§ **TO DO**: Copy each line of the entries beneath that contains the word "comes".

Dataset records
--------------------------------------------------

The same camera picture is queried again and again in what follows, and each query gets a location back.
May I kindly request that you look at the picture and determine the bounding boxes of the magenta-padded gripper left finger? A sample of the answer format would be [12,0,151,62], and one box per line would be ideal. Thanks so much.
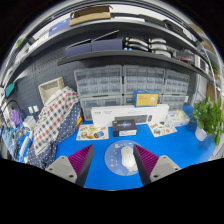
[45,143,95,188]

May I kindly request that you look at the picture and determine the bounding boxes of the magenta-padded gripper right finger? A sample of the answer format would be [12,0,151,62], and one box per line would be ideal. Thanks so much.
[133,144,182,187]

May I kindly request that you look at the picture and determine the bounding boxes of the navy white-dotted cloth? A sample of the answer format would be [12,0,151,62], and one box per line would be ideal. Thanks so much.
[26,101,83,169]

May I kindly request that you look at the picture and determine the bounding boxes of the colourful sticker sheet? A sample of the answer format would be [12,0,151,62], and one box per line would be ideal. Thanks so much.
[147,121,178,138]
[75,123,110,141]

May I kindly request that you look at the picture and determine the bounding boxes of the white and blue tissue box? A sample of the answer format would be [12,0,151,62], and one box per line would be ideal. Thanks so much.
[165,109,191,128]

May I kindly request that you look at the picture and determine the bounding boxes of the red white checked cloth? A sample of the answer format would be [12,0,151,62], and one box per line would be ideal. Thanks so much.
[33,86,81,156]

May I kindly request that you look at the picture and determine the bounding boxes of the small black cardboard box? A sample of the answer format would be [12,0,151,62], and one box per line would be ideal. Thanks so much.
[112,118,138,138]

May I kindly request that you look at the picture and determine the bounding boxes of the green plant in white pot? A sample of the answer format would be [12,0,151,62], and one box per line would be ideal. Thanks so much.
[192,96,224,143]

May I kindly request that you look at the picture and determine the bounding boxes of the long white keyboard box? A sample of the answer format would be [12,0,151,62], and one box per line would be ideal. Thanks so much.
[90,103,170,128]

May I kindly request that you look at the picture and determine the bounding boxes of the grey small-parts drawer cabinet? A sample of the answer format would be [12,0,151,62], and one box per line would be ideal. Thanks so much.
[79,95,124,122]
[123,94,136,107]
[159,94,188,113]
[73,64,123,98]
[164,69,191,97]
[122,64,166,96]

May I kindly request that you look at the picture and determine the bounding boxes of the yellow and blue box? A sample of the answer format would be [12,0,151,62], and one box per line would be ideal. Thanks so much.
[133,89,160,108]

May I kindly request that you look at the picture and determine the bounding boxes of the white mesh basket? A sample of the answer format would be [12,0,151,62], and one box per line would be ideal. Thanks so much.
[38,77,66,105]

--------------------------------------------------

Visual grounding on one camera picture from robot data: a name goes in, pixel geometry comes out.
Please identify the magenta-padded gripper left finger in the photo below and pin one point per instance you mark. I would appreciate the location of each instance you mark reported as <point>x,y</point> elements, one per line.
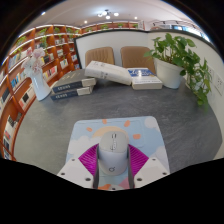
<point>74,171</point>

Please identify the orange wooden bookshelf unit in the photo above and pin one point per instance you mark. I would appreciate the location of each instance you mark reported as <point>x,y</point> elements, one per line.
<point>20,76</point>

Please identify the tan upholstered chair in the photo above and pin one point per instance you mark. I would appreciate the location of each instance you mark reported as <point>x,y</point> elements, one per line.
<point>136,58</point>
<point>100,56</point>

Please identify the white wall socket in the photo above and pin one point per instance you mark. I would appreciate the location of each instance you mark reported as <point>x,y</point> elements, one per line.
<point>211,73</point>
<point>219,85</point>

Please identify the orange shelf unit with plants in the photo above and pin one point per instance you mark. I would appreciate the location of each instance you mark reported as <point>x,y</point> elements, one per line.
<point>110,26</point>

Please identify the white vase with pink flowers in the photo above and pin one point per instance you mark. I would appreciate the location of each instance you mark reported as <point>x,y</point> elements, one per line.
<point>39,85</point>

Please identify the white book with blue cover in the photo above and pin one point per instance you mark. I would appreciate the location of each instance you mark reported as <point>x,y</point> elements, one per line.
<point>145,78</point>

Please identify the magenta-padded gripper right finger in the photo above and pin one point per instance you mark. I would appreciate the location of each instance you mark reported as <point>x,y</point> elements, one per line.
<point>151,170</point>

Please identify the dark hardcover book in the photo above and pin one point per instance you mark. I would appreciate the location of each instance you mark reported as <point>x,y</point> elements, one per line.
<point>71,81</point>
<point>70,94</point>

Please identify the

--------------------------------------------------

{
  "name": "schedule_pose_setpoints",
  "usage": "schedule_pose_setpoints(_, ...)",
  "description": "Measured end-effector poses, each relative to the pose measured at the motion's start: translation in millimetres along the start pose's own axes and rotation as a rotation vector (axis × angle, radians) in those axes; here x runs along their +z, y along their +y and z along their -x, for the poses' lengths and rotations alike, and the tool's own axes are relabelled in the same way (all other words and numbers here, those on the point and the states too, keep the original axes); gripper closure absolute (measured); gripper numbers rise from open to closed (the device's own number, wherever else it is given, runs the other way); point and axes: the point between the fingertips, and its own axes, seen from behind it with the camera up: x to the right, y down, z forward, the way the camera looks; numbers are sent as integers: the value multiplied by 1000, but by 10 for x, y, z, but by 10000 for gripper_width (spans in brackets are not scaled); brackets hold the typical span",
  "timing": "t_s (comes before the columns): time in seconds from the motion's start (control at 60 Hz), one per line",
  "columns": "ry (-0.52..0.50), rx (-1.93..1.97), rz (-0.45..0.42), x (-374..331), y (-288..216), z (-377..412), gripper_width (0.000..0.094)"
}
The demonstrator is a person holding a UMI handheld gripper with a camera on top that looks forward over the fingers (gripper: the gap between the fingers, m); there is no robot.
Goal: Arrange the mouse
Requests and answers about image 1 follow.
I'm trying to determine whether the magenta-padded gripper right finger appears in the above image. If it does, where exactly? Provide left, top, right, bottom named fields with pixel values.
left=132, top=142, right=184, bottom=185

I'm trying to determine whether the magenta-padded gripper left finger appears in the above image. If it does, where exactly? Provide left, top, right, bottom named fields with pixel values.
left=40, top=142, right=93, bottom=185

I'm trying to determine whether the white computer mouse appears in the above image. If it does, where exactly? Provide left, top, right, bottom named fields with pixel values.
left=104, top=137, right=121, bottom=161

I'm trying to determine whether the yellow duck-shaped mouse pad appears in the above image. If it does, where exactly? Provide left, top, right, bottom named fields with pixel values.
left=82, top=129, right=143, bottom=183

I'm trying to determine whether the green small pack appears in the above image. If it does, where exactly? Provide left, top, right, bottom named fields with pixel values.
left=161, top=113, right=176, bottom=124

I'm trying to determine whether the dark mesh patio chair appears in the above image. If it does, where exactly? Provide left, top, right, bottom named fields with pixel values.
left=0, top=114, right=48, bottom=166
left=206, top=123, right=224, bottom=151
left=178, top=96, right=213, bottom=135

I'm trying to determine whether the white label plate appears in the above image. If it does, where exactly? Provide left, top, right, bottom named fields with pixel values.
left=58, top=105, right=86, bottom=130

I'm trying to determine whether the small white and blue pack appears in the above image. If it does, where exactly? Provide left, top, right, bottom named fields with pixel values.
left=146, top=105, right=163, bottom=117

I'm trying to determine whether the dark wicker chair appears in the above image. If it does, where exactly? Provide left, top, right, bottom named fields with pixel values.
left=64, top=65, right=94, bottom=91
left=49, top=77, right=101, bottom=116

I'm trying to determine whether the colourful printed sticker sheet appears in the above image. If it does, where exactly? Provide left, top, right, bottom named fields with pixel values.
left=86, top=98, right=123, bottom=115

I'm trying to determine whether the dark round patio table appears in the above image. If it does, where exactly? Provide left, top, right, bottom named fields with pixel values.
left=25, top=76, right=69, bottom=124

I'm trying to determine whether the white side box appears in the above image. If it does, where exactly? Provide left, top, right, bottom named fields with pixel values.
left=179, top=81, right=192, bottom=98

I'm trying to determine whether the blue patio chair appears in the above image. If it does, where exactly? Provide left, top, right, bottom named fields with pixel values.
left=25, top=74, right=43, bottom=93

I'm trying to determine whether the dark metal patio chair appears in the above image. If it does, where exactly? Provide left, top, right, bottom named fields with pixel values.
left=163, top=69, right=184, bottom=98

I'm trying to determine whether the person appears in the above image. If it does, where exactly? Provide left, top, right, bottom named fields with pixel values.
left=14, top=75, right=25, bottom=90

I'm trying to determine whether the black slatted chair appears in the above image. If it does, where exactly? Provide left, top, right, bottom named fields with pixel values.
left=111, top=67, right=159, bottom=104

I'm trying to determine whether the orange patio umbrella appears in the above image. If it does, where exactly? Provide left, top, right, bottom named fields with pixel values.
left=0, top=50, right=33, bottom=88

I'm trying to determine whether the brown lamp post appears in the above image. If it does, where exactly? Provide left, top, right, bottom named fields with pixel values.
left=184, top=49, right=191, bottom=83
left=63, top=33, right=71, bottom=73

--------------------------------------------------

§ **RESPONSE BOX**:
Visual grounding on one camera picture from robot data: a name goes in, pixel geometry comes out.
  "timing": "t_s (comes before the columns): time in seconds from the motion's start (control at 60 Hz), one per line",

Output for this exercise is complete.